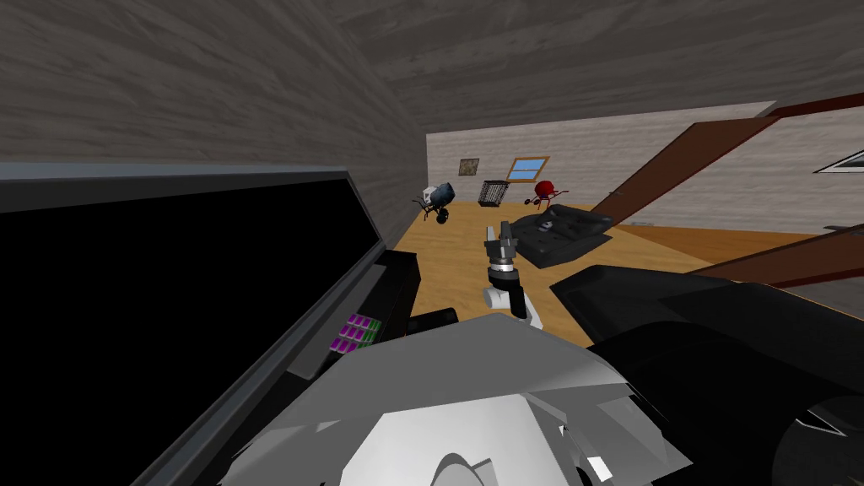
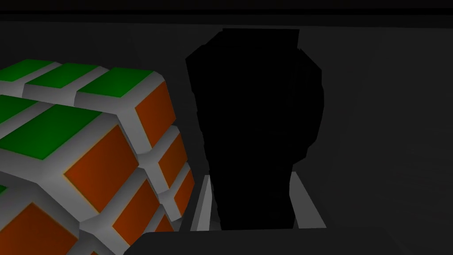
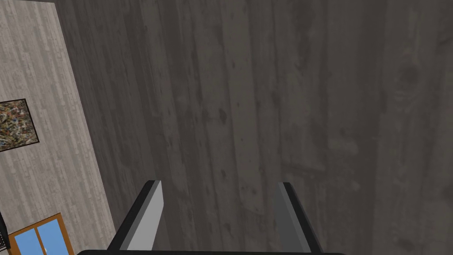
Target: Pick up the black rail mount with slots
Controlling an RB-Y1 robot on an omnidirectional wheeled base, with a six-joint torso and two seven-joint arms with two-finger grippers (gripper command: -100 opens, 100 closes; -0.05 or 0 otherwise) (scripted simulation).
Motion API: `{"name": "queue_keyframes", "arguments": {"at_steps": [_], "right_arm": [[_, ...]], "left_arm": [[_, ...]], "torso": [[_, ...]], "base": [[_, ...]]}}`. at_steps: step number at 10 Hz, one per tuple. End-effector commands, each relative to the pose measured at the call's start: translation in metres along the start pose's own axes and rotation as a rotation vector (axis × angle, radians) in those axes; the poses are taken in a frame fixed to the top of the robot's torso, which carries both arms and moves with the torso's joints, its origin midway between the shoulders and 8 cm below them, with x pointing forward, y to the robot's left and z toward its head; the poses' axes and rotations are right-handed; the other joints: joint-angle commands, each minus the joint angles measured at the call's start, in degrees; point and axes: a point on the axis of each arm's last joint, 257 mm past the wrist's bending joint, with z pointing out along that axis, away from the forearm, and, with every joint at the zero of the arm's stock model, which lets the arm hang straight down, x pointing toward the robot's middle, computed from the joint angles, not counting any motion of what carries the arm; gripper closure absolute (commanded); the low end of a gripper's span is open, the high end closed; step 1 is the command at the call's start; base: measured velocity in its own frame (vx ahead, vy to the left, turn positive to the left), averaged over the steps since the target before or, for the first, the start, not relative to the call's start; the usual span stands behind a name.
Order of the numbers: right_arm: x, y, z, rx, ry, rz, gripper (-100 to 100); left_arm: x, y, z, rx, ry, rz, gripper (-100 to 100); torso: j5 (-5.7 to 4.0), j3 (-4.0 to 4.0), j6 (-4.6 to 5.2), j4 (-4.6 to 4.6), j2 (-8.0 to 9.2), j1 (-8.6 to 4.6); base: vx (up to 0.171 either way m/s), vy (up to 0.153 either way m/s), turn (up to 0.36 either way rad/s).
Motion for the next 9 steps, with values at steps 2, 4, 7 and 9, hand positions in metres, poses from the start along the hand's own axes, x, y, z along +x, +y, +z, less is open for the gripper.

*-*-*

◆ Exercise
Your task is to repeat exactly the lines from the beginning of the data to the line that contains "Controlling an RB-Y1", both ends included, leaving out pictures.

◆ Response below
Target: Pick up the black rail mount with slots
Controlling an RB-Y1 robot on an omnidirectional wheeled base, with a six-joint torso and two seven-joint arms with two-finger grippers (gripper command: -100 opens, 100 closes; -0.05 or 0 otherwise) (scripted simulation).

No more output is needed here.